I ladle piping hot apple butter into a sealer, hand it and a wooden chopstick to Mom and ask, “Could you get rid of the air?”
She frowns. Stabs at the centre of the jar, and in a small voice says, “How am I supposed to do that again?”
I close my eyes. Inhale. See myself standing on a stool in the small orange kitchen of my childhood. Maman places a warm sealer onto the Formica countertop and says, “On doit se se débarrasser des bulles d’air, ma chérie.” We chase the bubbles from behind the cucumbers polka-dotted with mustard seeds. Things were simpler when I was the little girl and Maman filled me until I brimmed with lessons she’d learned from her mother.
I want to dislodge the gaps in her memory. Instead, I take the jar from her hand. Ease the chopstick around the inner contours of the jar. Say, “Like this. You taught me how to do this. You said, ‘We can’t get a seal if we’ve got air.’” It seems neither of us knows what to say next.
When Mom goes to bed, I call my son. Tell him I went a bit overboard with the cloves. Admit to being short-tempered with Granny.
He says, “For a smart person, you’re not very smart.” Explains: She won’t always be like she was. Her concussion, the radiation, the chemo—all change brain chemistry.
Of course, I already know all of this. I’m just not ready to accept our changing roles. Will she forget each detail she once deemed important enough to teach? Will I bring her back to the orange kitchen—ask her to climb onto the stool, point out the cushions of air between the pickles?
Mom goes home the next day after her medical appointments.
I want to throw myself onto the floor, flail my arms and legs, pull at my hair. Yell, “Sometimes I just want to be the kid!” The one being taken care of. I want to throw a temper tantrum because Mom is sick. I can’t imagine losing her.
Instead, I stand in the middle of my kitchen and take inventory of what needs doing. It was Mom who taught me to suffocate worry with work. I carry the cooled jars of preserves into the basement. Bring order to my pantry shelves before I tackle the next batch. Who knows how long the results for her biopsy will take?
As I fill the gaps along the pantry shelves, a memory of my young son and I pops into my mind. We’re unpacking groceries in our Rosthern kitchen. I say, Always put the new yogurt behind the old. Otherwise, the old one will go bad before we remember it’s there.
I rearrange my handiwork, place last year’s preserves in front of the new. Roles begin to change so subtly we hardly notice. I tidy the rows of apple butter, apple chutney, sour cherry jam, chokecherry syrup and zucchini relish. At least for now, everything is as it should be—at least in this pantry.
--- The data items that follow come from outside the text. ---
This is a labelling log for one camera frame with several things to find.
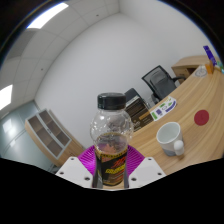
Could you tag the clear drink bottle black cap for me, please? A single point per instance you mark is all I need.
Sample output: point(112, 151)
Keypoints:
point(111, 143)

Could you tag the white mug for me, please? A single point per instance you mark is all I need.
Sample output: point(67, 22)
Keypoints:
point(169, 136)

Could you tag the black visitor chair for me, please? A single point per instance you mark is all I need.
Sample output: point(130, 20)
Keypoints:
point(132, 94)

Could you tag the white printed leaflet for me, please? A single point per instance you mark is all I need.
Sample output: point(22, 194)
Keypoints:
point(163, 108)

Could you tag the flat round red coaster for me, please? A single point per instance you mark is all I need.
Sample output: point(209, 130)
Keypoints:
point(201, 117)

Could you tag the grey mesh office chair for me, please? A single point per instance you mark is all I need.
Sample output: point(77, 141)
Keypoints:
point(160, 81)

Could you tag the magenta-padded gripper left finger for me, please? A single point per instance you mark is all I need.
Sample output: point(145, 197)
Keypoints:
point(82, 163)

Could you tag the round glass dish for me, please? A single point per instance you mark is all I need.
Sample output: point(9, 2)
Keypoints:
point(200, 71)

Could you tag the wooden shelf unit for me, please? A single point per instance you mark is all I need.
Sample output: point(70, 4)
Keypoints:
point(50, 137)

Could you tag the flat dark brown box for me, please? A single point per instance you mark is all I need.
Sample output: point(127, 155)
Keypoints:
point(136, 106)

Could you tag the orange box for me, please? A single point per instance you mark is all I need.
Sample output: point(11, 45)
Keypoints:
point(209, 68)

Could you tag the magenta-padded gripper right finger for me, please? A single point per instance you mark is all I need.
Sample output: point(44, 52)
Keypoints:
point(138, 163)

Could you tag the wooden side cabinet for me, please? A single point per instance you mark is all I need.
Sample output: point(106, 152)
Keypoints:
point(191, 65)

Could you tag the tan brown box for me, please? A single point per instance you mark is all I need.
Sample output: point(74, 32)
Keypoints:
point(144, 119)

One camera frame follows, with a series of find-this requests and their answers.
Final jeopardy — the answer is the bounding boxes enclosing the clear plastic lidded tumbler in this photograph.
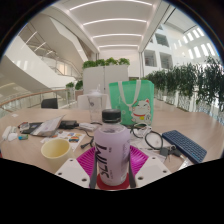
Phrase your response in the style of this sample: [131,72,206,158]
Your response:
[87,84,104,124]

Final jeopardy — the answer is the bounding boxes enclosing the black power adapter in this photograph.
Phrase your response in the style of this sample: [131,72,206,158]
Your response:
[59,119,80,130]

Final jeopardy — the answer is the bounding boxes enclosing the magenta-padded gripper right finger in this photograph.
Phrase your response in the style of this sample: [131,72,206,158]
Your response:
[128,144,172,188]

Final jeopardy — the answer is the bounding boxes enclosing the black chair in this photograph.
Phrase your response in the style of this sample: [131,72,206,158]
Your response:
[40,97,59,110]

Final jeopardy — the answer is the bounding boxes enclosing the purple drink bottle black cap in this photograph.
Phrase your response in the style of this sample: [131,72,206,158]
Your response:
[93,108,131,187]

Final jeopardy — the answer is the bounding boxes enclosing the black cables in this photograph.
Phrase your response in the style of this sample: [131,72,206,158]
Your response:
[79,121,183,159]

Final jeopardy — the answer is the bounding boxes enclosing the white computer mouse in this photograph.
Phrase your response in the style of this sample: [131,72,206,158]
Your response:
[7,132,18,142]

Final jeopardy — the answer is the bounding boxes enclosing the green tote bag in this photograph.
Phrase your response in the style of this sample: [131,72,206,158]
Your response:
[108,79,155,127]

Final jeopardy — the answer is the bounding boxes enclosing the colourful sticker sheet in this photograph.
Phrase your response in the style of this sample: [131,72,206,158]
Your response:
[40,129,86,153]

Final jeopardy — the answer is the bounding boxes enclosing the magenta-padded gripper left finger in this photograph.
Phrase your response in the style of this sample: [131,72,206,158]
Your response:
[54,146,101,189]

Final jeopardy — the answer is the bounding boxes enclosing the cream yellow mug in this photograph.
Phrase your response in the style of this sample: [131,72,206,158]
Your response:
[40,138,72,168]

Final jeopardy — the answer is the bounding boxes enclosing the ceiling strip lights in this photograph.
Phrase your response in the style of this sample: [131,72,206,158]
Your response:
[68,0,154,49]

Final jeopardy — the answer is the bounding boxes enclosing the white power adapter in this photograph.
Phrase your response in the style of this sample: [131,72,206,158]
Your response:
[78,122,99,132]

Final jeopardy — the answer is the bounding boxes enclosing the row of green hedge plants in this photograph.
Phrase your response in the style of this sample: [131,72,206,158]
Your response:
[143,56,224,113]

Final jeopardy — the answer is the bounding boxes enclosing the wooden planter with plants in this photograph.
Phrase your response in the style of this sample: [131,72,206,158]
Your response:
[65,79,84,101]

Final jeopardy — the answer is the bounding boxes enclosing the green plants on cabinet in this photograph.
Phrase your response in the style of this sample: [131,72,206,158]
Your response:
[82,57,131,70]

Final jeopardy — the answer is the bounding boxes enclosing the dark blue keyboard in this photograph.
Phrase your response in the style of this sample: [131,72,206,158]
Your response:
[161,129,208,164]

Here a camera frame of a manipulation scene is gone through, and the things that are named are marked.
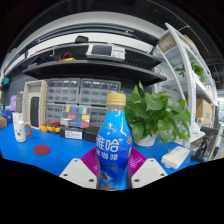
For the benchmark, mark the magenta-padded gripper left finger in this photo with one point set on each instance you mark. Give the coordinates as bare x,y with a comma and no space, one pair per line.
78,173

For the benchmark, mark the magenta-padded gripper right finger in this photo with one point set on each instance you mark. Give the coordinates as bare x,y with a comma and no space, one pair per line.
148,171

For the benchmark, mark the blue drink bottle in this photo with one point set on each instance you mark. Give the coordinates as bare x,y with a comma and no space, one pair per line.
113,150

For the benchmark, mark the white plastic adapter block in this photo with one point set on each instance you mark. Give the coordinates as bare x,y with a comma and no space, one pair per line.
175,157

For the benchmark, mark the black box with white label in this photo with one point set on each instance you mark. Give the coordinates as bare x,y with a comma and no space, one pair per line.
72,133

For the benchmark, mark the black flat case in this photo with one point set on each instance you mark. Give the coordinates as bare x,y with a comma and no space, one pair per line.
91,134

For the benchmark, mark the flat round red coaster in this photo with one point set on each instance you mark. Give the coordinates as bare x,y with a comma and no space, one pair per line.
41,150

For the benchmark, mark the organizer box with coloured compartments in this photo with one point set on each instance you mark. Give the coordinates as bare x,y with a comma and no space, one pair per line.
76,116

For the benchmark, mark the black stand device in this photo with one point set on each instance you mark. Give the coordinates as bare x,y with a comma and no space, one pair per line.
203,146

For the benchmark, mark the green potted plant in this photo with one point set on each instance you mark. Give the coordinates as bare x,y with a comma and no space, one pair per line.
153,110

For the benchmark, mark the black flat device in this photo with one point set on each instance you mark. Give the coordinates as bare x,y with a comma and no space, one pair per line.
34,111

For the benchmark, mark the small white box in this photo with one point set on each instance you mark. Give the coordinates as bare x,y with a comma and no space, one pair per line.
16,117

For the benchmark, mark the beige perforated plastic basket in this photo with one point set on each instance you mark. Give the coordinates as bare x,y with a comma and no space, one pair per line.
27,100

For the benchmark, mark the dark blue box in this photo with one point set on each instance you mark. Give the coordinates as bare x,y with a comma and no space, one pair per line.
7,116

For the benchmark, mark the dark grey box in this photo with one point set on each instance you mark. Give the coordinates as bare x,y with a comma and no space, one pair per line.
19,101

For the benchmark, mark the purple bag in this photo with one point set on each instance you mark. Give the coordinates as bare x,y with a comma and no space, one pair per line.
13,103

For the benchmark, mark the white metal shelf unit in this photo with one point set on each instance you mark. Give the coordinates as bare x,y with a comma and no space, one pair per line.
190,80

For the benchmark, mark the teal object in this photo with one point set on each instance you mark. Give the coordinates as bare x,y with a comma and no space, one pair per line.
5,81

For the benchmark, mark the white oscilloscope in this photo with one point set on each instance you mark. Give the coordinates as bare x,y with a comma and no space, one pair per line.
105,51

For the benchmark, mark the black wall shelf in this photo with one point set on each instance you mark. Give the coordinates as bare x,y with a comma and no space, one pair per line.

A week later, Mom calls when I’m half done packing pickled beets into jars. The kitchen is humid, the air sharp. I put her on speaker and continue coaxing out trapped air. Mom likes to start her stories from the beginning. She tells me again about how the mammogram detected nothing, but she insisted on an ultrasound. Apart from the bubbles fizzing at the surface, sound is suspended in the kitchen. I hold my breath and wait for her to tell me everything was negative. Slowly, she adds, “And just like I suspected, they found cancer clusters deep within the breast tissue.”
I want to scream and rant and rave because haven’t we all suffered enough?
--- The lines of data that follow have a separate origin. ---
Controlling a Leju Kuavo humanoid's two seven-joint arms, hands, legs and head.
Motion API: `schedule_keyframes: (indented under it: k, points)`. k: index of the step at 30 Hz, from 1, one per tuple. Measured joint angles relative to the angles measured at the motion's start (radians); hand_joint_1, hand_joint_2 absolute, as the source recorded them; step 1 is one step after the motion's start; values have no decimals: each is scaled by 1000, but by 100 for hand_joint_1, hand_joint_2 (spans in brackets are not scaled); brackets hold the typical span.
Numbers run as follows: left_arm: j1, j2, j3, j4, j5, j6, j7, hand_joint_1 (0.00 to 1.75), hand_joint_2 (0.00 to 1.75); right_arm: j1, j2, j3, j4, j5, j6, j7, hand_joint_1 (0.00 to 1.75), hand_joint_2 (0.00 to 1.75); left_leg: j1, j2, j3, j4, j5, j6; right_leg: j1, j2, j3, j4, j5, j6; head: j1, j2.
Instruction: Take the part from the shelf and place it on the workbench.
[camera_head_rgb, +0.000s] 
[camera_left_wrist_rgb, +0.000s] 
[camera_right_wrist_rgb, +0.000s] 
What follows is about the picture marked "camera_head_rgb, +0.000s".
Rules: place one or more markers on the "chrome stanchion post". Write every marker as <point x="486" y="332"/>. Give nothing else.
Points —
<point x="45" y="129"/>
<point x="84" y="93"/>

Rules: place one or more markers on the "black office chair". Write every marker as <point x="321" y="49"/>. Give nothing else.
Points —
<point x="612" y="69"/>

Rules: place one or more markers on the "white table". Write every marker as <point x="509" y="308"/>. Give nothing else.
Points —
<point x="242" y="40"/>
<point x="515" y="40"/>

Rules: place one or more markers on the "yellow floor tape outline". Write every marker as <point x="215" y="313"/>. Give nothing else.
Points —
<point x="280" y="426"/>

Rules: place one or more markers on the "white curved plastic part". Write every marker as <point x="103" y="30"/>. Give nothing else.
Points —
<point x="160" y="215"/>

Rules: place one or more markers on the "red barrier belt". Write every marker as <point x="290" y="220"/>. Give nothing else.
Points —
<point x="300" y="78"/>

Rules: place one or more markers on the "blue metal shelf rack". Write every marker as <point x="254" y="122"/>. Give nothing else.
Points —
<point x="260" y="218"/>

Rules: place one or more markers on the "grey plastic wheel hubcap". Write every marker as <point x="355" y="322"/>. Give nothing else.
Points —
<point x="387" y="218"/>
Instead, I wipe beet brine from the counter before the stain sets—another of Mom’s lessons—and, as though on cue, the lid of the canner starts to tremble. I tell her, “The water’s boiling. How about I call back once I'm done with my beets?” I’m surprised how calm I sound. I steal a pickle from the jar, let the tears come with the tang of sweetened vinegar.
In my mind, I follow Maman down the narrow wooden stairs into the musty cellar. My fingers bump along rows of cool glass sealers: carrots & peas, stewed tomatoes, rhubarb jam, mustard beans. I linger, write my name in cursive through the thin layer of dust on a jar of giant dills while Maman restocks the shelves—her dark wavy hair sways as she bends and reaches, bends and reaches. She is the strongest woman I’ve ever known.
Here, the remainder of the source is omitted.